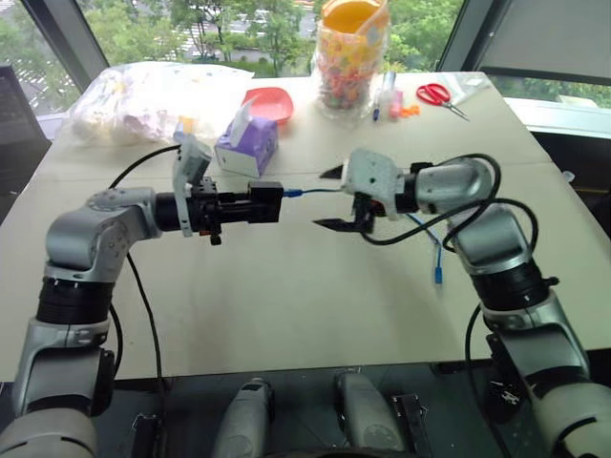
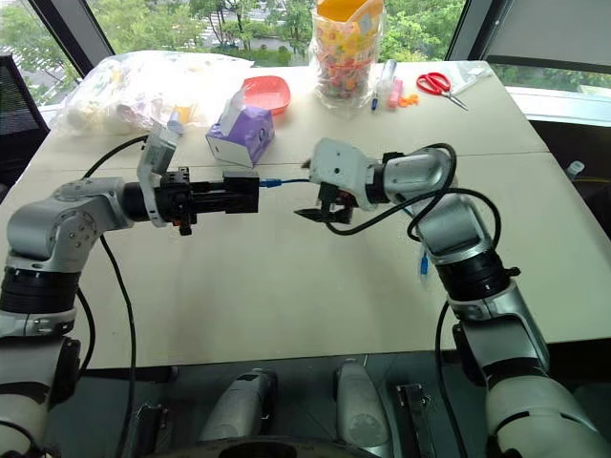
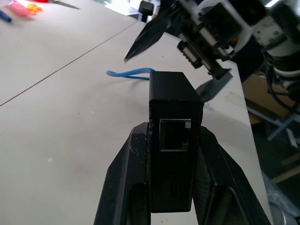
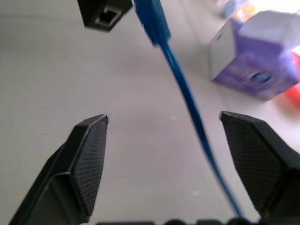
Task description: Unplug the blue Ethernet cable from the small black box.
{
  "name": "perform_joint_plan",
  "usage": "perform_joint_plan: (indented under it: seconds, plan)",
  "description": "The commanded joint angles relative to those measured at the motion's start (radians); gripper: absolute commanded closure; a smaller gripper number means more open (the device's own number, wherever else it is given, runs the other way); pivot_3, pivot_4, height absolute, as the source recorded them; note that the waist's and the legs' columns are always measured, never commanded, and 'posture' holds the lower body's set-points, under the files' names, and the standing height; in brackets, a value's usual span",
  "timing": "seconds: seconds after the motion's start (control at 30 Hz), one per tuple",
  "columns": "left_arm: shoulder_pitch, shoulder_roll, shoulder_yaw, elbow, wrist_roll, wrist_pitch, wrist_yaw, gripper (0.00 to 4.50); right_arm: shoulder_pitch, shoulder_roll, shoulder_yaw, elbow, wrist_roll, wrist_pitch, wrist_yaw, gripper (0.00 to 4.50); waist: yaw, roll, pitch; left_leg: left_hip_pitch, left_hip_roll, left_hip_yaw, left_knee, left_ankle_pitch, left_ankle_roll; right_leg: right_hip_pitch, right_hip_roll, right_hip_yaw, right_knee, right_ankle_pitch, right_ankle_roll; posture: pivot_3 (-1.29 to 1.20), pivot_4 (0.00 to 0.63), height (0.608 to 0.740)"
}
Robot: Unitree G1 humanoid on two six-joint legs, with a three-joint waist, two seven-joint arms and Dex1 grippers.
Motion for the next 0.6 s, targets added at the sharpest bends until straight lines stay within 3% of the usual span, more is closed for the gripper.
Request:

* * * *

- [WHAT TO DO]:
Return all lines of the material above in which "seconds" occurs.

- [OUTPUT FOR THIS TASK]:
  "usage": "perform_joint_plan: (indented under it: seconds, plan)",
  "timing": "seconds: seconds after the motion's start (control at 30 Hz), one per tuple",

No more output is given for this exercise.